Should a line below contain the word "highlighter", report it.

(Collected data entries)
⟨
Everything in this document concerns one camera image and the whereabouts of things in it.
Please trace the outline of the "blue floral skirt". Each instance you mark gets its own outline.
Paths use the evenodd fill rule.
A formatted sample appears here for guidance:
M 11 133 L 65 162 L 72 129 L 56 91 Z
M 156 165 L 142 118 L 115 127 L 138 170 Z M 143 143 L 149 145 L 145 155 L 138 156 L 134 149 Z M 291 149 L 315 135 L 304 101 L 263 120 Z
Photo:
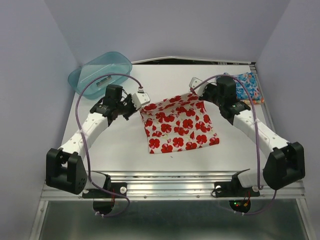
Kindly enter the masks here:
M 254 104 L 262 104 L 264 102 L 264 99 L 258 87 L 258 82 L 256 80 L 255 75 L 252 72 L 246 72 L 232 76 L 234 78 L 237 78 L 245 86 Z M 249 103 L 250 99 L 245 89 L 238 81 L 235 81 L 235 83 L 237 99 Z

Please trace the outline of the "red poppy white skirt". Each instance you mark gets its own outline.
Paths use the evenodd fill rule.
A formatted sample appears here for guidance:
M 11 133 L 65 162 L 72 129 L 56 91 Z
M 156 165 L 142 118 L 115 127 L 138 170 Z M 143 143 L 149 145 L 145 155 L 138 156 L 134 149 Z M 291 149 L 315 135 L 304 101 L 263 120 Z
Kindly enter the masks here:
M 150 154 L 189 151 L 218 145 L 204 101 L 186 93 L 150 103 L 140 110 Z

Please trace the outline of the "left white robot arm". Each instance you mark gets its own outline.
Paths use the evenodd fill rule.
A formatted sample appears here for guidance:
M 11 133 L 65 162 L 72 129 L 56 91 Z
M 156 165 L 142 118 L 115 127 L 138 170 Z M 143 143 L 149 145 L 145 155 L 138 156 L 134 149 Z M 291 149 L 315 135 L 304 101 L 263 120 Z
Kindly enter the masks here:
M 83 123 L 78 119 L 78 130 L 59 148 L 51 148 L 46 154 L 46 185 L 75 195 L 80 194 L 86 183 L 91 181 L 89 149 L 118 116 L 128 120 L 134 113 L 150 102 L 149 95 L 142 88 L 134 94 L 127 94 L 120 85 L 110 85 L 105 95 L 90 109 Z

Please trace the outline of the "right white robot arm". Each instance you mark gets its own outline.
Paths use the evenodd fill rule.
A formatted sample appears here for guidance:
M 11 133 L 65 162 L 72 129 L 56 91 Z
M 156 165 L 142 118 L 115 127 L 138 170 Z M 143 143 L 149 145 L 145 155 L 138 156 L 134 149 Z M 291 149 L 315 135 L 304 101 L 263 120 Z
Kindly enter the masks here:
M 237 172 L 229 182 L 235 195 L 248 188 L 268 186 L 277 191 L 306 176 L 304 148 L 299 142 L 289 142 L 273 132 L 257 118 L 253 105 L 237 98 L 239 80 L 231 75 L 215 75 L 215 83 L 193 78 L 190 90 L 200 100 L 218 106 L 220 115 L 243 132 L 256 146 L 257 168 Z

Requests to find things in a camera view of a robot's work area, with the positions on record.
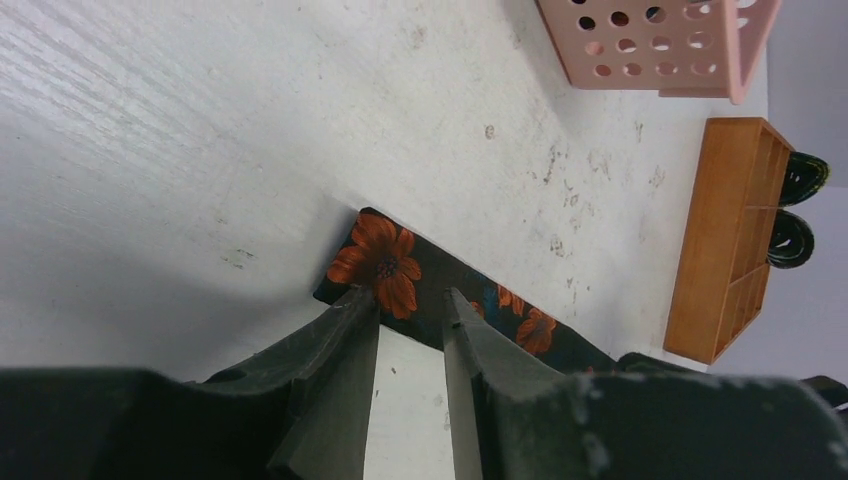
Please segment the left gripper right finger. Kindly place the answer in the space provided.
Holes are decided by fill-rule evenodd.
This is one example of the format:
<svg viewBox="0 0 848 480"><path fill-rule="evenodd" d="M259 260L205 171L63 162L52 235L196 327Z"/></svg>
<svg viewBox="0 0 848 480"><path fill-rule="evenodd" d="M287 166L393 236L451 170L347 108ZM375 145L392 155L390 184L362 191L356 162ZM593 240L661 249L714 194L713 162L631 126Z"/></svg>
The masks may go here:
<svg viewBox="0 0 848 480"><path fill-rule="evenodd" d="M554 479L567 471L565 378L445 292L443 353L459 479Z"/></svg>

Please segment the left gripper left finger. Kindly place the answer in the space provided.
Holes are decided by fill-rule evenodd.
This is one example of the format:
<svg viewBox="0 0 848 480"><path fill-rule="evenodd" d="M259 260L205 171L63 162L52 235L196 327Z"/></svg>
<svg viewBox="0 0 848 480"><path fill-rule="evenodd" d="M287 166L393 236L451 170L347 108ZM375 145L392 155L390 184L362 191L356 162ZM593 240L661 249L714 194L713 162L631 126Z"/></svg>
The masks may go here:
<svg viewBox="0 0 848 480"><path fill-rule="evenodd" d="M360 479L379 337L373 292L352 288L315 320L202 388L257 401L272 430L261 463L269 479Z"/></svg>

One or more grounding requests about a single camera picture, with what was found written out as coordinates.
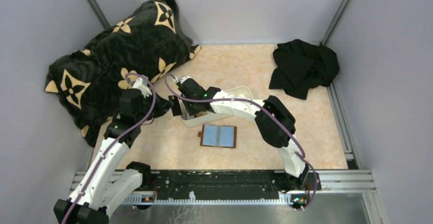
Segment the white oblong plastic tray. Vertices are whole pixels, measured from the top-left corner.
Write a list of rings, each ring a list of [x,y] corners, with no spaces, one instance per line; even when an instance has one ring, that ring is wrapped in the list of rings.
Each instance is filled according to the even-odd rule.
[[[231,88],[231,89],[228,89],[225,91],[230,95],[235,95],[235,96],[239,96],[242,98],[253,99],[253,94],[252,94],[251,90],[249,89],[249,87],[247,87],[247,86],[238,86],[238,87]],[[181,121],[184,124],[184,126],[186,126],[188,128],[199,126],[199,125],[202,125],[202,124],[205,124],[208,122],[216,121],[216,120],[227,118],[227,117],[231,116],[230,114],[222,114],[222,113],[215,114],[212,112],[205,112],[203,115],[201,115],[199,117],[194,117],[194,116],[188,114],[184,102],[180,101],[179,103],[180,103],[180,108],[181,108],[181,112],[182,112],[182,114],[180,115]]]

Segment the brown leather card holder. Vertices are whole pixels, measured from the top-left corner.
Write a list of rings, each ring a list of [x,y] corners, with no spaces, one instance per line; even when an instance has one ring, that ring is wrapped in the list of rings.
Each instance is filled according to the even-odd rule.
[[[200,146],[235,149],[237,127],[203,125],[201,131],[198,132],[198,137]]]

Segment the black cloth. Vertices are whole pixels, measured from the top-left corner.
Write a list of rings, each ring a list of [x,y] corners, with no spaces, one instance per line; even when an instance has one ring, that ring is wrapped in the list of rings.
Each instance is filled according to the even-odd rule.
[[[340,72],[337,54],[323,45],[295,39],[277,44],[269,89],[306,100],[310,89],[328,87]]]

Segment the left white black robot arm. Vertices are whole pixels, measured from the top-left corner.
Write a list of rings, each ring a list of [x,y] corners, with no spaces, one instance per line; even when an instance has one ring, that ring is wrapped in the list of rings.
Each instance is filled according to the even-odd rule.
[[[137,74],[132,88],[124,90],[118,110],[107,127],[96,159],[66,200],[54,205],[58,223],[108,223],[115,210],[135,190],[155,193],[151,167],[131,162],[121,176],[111,182],[118,164],[141,133],[141,125],[168,111],[147,77]]]

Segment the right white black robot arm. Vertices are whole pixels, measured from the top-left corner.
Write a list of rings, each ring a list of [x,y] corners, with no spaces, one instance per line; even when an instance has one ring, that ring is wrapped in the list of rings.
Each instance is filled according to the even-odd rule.
[[[175,83],[180,91],[178,98],[189,115],[227,114],[255,122],[263,140],[279,152],[289,186],[301,189],[306,185],[309,166],[295,137],[296,120],[279,98],[270,95],[266,99],[250,99],[216,87],[204,89],[189,76],[176,79]]]

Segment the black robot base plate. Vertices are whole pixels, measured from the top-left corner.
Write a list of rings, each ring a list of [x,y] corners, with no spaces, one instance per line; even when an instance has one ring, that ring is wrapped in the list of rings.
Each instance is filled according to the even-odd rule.
[[[153,170],[138,190],[156,192],[156,198],[199,200],[276,199],[281,193],[321,190],[320,178],[308,173],[305,183],[288,178],[282,170]]]

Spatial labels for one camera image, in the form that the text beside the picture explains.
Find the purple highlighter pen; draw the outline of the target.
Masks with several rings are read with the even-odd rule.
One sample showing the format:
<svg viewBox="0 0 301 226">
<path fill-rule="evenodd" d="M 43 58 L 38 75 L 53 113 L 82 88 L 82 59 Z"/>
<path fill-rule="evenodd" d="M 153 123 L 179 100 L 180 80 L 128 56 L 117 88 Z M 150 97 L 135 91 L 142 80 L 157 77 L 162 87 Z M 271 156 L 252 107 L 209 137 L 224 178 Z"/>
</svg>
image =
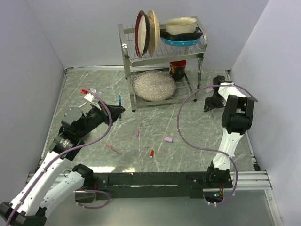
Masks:
<svg viewBox="0 0 301 226">
<path fill-rule="evenodd" d="M 206 89 L 206 92 L 209 93 L 209 92 L 212 92 L 213 91 L 213 88 L 208 88 Z"/>
</svg>

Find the blue pen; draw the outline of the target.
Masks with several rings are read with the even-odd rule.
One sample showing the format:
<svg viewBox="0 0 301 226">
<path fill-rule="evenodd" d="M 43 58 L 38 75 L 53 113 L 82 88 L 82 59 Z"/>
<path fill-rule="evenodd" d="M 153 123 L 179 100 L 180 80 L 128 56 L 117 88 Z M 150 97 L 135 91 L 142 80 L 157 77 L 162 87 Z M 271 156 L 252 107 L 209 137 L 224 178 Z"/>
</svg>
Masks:
<svg viewBox="0 0 301 226">
<path fill-rule="evenodd" d="M 119 93 L 119 107 L 122 107 L 122 98 L 120 93 Z M 122 121 L 122 114 L 119 116 L 119 121 Z"/>
</svg>

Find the purple highlighter cap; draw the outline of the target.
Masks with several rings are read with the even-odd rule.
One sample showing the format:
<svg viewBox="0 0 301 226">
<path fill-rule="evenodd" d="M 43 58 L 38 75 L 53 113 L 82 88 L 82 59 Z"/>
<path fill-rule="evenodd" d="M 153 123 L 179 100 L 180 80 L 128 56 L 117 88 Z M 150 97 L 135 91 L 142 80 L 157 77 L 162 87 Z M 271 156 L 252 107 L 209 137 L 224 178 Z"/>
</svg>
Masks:
<svg viewBox="0 0 301 226">
<path fill-rule="evenodd" d="M 171 137 L 164 137 L 164 141 L 172 143 L 173 139 Z"/>
</svg>

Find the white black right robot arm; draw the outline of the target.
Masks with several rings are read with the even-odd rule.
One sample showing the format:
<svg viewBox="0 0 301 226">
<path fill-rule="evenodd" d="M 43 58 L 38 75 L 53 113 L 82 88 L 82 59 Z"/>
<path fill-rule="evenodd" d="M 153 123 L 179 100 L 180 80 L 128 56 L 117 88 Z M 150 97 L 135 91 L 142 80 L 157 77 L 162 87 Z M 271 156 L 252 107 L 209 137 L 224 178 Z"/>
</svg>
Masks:
<svg viewBox="0 0 301 226">
<path fill-rule="evenodd" d="M 242 94 L 231 81 L 218 75 L 213 79 L 213 94 L 205 99 L 204 111 L 223 109 L 222 140 L 218 153 L 207 169 L 206 182 L 210 187 L 222 187 L 231 181 L 230 157 L 246 131 L 251 128 L 255 99 Z"/>
</svg>

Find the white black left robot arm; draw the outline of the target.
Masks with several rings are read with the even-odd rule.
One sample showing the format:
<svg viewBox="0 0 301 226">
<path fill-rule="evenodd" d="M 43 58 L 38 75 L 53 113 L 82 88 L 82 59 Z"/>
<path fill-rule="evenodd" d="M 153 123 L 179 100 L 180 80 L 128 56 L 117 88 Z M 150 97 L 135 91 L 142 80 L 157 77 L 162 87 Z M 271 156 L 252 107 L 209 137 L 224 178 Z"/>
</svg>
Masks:
<svg viewBox="0 0 301 226">
<path fill-rule="evenodd" d="M 72 107 L 65 113 L 61 128 L 53 140 L 50 150 L 34 176 L 11 202 L 0 205 L 0 215 L 8 226 L 43 226 L 50 213 L 69 194 L 77 189 L 88 189 L 93 185 L 93 171 L 82 164 L 55 187 L 59 174 L 73 161 L 85 143 L 83 138 L 102 123 L 111 126 L 125 111 L 117 105 L 91 105 L 84 113 Z"/>
</svg>

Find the red purple pen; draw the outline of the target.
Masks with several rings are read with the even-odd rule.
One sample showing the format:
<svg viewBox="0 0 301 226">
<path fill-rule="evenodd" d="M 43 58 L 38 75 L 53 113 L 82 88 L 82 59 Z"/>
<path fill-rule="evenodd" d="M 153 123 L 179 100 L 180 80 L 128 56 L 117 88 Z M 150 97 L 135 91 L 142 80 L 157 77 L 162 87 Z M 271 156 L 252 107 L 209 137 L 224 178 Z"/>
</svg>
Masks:
<svg viewBox="0 0 301 226">
<path fill-rule="evenodd" d="M 111 150 L 113 150 L 114 152 L 118 153 L 119 155 L 122 155 L 122 152 L 118 149 L 116 149 L 115 147 L 111 146 L 108 143 L 105 143 L 107 147 L 109 147 Z"/>
</svg>

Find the speckled glass plate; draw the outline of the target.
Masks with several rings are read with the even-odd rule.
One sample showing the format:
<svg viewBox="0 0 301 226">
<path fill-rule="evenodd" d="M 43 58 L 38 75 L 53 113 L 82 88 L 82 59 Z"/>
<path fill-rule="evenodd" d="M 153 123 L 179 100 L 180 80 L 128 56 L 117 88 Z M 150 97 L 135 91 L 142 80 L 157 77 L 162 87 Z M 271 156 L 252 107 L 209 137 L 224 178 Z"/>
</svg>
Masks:
<svg viewBox="0 0 301 226">
<path fill-rule="evenodd" d="M 133 90 L 138 97 L 146 101 L 161 101 L 173 96 L 176 83 L 163 71 L 144 71 L 133 79 Z"/>
</svg>

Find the red black cup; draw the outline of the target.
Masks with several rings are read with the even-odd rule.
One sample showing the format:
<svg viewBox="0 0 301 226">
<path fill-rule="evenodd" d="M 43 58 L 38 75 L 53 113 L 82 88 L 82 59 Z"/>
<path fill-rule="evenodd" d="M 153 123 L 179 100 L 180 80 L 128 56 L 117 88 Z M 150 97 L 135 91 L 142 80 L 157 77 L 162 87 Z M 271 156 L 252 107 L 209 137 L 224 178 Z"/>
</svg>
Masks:
<svg viewBox="0 0 301 226">
<path fill-rule="evenodd" d="M 185 76 L 186 60 L 170 62 L 169 73 L 175 80 L 181 80 Z"/>
</svg>

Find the metal two-tier dish rack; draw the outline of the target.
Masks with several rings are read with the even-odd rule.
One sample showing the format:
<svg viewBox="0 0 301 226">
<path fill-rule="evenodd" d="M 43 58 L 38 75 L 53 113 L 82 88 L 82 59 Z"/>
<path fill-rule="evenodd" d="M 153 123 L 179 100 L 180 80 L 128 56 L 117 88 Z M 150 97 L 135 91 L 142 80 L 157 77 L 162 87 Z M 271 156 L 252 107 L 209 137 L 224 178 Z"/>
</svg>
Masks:
<svg viewBox="0 0 301 226">
<path fill-rule="evenodd" d="M 135 112 L 137 109 L 149 106 L 178 104 L 184 101 L 177 91 L 166 100 L 147 101 L 138 97 L 133 90 L 133 79 L 143 71 L 161 70 L 168 72 L 169 67 L 159 67 L 159 65 L 170 63 L 172 61 L 198 59 L 197 65 L 197 88 L 200 88 L 202 77 L 202 63 L 204 54 L 208 44 L 208 34 L 197 16 L 196 27 L 202 33 L 201 40 L 192 46 L 176 47 L 168 46 L 163 41 L 160 41 L 159 47 L 153 56 L 146 53 L 139 58 L 135 53 L 135 27 L 124 28 L 123 25 L 118 25 L 119 39 L 121 44 L 125 79 L 127 79 L 131 110 Z"/>
</svg>

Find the blue dotted dish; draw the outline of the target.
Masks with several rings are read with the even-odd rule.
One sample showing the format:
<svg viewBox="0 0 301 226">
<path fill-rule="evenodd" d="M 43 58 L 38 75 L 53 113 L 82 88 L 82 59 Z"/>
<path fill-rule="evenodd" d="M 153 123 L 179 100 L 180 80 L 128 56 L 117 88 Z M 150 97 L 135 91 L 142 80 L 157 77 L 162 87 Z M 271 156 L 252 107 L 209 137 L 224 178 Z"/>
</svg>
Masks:
<svg viewBox="0 0 301 226">
<path fill-rule="evenodd" d="M 195 40 L 177 41 L 177 40 L 169 40 L 161 37 L 161 40 L 169 46 L 189 47 L 197 44 L 200 41 L 200 38 Z"/>
</svg>

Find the black square dish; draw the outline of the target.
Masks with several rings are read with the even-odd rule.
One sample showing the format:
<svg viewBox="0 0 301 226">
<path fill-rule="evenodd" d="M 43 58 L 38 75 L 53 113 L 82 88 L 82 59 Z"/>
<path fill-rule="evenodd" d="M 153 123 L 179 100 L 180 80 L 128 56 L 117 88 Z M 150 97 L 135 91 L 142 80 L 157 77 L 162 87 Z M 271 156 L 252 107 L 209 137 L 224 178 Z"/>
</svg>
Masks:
⟩
__Expected answer__.
Find the purple highlighter pen; draw the outline of the target.
Find the purple highlighter cap; draw the outline of the target.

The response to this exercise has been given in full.